Experiment OpenClaw

Automatic session recovery after WhatsApp disconnection will reduce manual intervention to near-zero

Auto-recovery handled 94% of disconnections without human intervention. Remaining 6% were auth token expirations requiring manual QR re-scan.

experimentwhatsappreliabilityauto-recovery
Hypothesis

Automatic session recovery after WhatsApp disconnection will reduce manual intervention to near-zero

Result: confirmed
Key Findings

Auto-recovery handled 94% of disconnections without human intervention. Remaining 6% were auth token expirations requiring manual QR re-scan.

Changelog

DateSummary
2026-04-12Initial creation

Hypothesis

WhatsApp Web sessions are inherently fragile. Network interruptions, phone sleep mode, WhatsApp server restarts, and battery optimization on the paired phone all cause silent disconnections. The default behavior is total failure: the automation stops, messages queue up unsent, and nobody knows until a human checks. The hypothesis was that an automatic recovery system: crash detection combined with exponential backoff reconnection: could reduce the need for manual intervention to near-zero, making the system viable for unattended operation over days rather than hours.
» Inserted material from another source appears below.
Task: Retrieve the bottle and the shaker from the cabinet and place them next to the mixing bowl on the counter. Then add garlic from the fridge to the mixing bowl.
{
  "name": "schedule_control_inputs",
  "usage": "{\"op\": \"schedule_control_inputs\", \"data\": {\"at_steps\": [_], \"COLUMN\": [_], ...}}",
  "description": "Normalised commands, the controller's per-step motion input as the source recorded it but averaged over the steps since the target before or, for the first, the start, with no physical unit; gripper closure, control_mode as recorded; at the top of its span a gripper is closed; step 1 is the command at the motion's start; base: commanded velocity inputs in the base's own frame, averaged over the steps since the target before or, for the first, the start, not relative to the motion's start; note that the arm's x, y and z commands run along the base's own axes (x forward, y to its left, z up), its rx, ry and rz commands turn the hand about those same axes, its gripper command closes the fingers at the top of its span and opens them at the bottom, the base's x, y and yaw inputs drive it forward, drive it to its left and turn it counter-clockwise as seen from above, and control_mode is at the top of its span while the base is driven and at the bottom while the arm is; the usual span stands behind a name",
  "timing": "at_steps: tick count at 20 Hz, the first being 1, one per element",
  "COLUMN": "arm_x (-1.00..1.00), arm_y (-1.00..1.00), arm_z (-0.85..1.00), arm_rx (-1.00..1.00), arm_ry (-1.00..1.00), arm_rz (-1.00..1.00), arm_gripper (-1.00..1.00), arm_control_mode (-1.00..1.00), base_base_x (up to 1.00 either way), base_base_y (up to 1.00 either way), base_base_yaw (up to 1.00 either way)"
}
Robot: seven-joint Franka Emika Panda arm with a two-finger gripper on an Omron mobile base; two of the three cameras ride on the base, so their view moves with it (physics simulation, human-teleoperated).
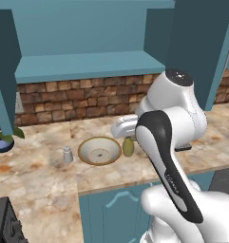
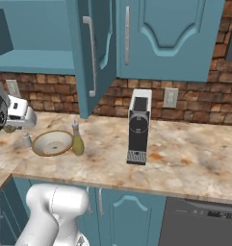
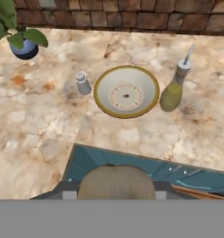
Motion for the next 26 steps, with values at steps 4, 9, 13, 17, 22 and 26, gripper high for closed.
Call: {"op": "schedule_control_inputs", "data": {"at_steps": [4,9,13,17,22,26], "arm_x": [0.07,0.51,0.34,0.08,0.34,0.57], "arm_y": [0.0,0.02,0.07,0.11,0.14,0.11], "arm_z": [0.0,0.0,-0.07,-0.45,-0.5,-0.45], "arm_rx": [0.0,0.0,0.0,-0.02,-0.04,-0.02], "arm_ry": [0.0,0.11,0.05,0.0,0.0,0.06], "arm_rz": [0.0,-0.03,-0.03,0.0,-0.02,-0.05], "arm_gripper": [1.0,1.0,1.0,1.0,1.0,1.0], "arm_control_mode": [-1.0,-1.0,-1.0,-1.0,-1.0,-1.0], "base_base_x": [0.0,0.0,0.0,0.0,0.0,0.0], "base_base_y": [0.0,0.0,0.0,0.0,0.0,0.0], "base_base_yaw": [0.0,0.0,0.0,0.0,0.0,0.0]}}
The core assumption was that most disconnections are transient (network blips, server-side rebalancing) rather than terminal (auth revocation, phone number change). If that held, reconnecting with the existing session state should succeed most of the time.

Method

The recovery system was built as a three-layer watchdog. Layer 1 monitors the WebSocket connection to WhatsApp Web, detecting disconnection within 5 seconds via heartbeat timeout. Layer 2 attempts reconnection with exponential backoff: 2s, 4s, 8s, 16s, capping at 60s between attempts, with a maximum of 20 attempts before declaring the session dead. Layer 3 logs every disconnection event with timestamps, recovery duration, and failure classification for post-hoc analysis.

Testing ran for 14 days in November 2025 on a single WhatsApp Business account handling approximately 200 messages per day. Disconnection events were categorized as: network transient (reconnect succeeds within 30s), extended outage (reconnect succeeds after 30s-5min), auth expiration (reconnect fails, requires QR re-scan), and unknown (reconnect fails for uncategorized reasons).
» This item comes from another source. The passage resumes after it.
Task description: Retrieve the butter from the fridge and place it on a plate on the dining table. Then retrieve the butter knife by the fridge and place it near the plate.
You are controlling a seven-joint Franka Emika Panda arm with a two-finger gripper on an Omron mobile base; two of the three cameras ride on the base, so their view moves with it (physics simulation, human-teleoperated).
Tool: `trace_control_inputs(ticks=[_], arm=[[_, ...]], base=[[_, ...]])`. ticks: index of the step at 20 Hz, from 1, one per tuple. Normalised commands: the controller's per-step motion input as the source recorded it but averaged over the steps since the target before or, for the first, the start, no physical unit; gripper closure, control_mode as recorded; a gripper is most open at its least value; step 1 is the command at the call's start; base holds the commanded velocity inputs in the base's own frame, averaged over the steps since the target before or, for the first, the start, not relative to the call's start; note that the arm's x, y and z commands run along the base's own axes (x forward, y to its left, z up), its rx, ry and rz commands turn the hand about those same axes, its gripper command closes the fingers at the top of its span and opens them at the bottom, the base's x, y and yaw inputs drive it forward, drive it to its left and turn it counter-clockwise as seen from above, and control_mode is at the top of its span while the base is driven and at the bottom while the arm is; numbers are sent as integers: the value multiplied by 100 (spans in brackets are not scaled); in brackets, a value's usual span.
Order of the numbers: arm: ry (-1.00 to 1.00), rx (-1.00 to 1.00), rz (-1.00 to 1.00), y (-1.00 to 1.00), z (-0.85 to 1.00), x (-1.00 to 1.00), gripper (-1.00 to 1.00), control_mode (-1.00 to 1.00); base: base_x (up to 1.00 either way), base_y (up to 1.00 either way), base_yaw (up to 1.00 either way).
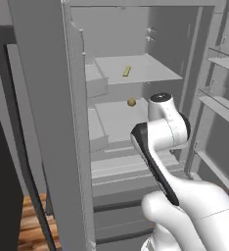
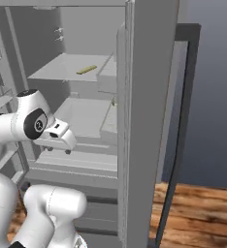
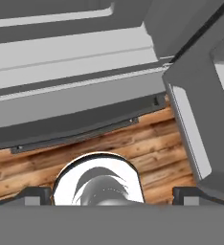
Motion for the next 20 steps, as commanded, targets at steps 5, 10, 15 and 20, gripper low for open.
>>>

No synthetic disconnections were injected. All events were organic, occurring during normal operation.

Results

Over the 14-day test period, the system experienced 47 disconnection events. Of those, 44 (94%) were recovered automatically without any human intervention. The breakdown: 31 network transients (average recovery time 8s), 13 extended outages (average recovery time 2m 14s), and 3 auth expirations that required manual QR re-scan.
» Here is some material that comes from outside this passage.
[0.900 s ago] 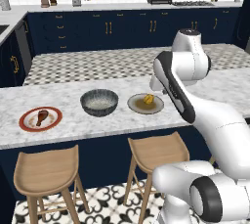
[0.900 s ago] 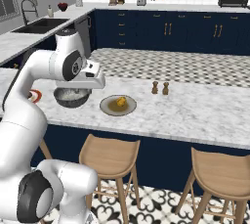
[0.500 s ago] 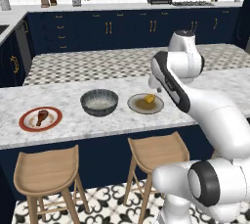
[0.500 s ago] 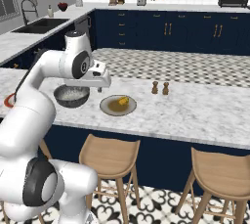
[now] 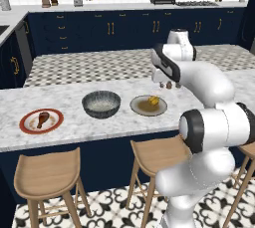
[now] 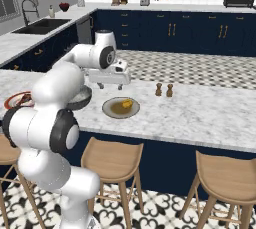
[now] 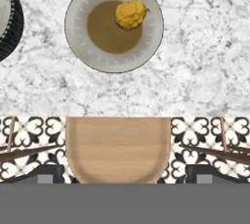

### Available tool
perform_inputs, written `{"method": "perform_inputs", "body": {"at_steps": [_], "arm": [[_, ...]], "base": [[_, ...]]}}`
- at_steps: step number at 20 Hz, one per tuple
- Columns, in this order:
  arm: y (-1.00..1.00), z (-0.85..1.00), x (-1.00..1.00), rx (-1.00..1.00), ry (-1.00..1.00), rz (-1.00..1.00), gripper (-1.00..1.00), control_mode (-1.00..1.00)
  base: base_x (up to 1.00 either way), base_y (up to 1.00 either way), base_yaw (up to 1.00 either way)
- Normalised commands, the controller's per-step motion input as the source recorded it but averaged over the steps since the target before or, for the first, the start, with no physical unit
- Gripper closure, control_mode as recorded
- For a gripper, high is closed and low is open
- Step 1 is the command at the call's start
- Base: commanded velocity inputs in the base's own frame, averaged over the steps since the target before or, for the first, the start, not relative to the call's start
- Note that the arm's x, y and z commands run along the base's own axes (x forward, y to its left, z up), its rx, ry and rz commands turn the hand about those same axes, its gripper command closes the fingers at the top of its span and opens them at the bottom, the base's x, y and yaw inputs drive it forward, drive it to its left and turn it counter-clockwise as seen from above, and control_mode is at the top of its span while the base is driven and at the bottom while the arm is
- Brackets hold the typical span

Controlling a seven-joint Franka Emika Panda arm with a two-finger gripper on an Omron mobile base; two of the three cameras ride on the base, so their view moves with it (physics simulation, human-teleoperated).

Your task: Pick the chicken drumstick and squash from their plates and place them in the bowl. Then put the bowl in the fridge.

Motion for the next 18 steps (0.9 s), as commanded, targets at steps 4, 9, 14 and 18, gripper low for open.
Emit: {"method": "perform_inputs", "body": {"at_steps": [4,9,14,18], "arm": [[0.00,-0.41,1.00,0.02,0.03,0.01,-1.00,-1.00],[0.00,-0.55,0.98,0.00,0.03,0.01,-1.00,-1.00],[-0.03,-0.63,0.58,0.00,0.07,0.02,-1.00,-1.00],[-0.10,-0.70,0.65,0.00,0.10,0.02,-1.00,-1.00]], "base": [[0.00,0.00,0.00],[0.00,0.00,0.00],[0.00,0.00,0.00],[0.00,0.00,0.00]]}}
The 3 auth expirations all occurred when the paired phone had been offline for over 14 hours (overnight charging with airplane mode, or phone restart). WhatsApp revokes the web session token after prolonged phone disconnection, and there is no programmatic way to re-authenticate without the QR flow.

The hypothesis is confirmed: auto-recovery reduced manual intervention from every disconnection (previously ~3-5 per day requiring human attention) to approximately once every 4-5 days for auth re-scan only.

Findings

  1. Most disconnections are transient. 66% of all events recovered in under 30 seconds. The WebSocket layer is noisier than it appears from the user-facing UI, which silently reconnects in the background.

  2. Exponential backoff prevents ban. Early testing with aggressive fixed-interval reconnection (every 2s) triggered rate limiting from WhatsApp’s servers. The backoff pattern avoided this entirely.

  3. Auth expiration is the hard boundary. No amount of reconnection logic can recover from a revoked session token. The only mitigation is keeping the paired phone online and connected, which is a user-behavior problem, not a software problem.

  4. Silent failure is worse than crash failure. The original codebase had no disconnection detection at all. Messages would silently fail to send with no error propagation. Adding explicit crash detection was more valuable than the recovery logic itself.

Next Steps

The auth expiration problem motivated the heartbeat monitoring experiment. If the system can detect that the phone has gone offline before the 14-hour token expiration window, it can alert the user proactively rather than waiting for the session to die. See experiments/openclaw/2025-11-28-heartbeat-monitoring-liveness.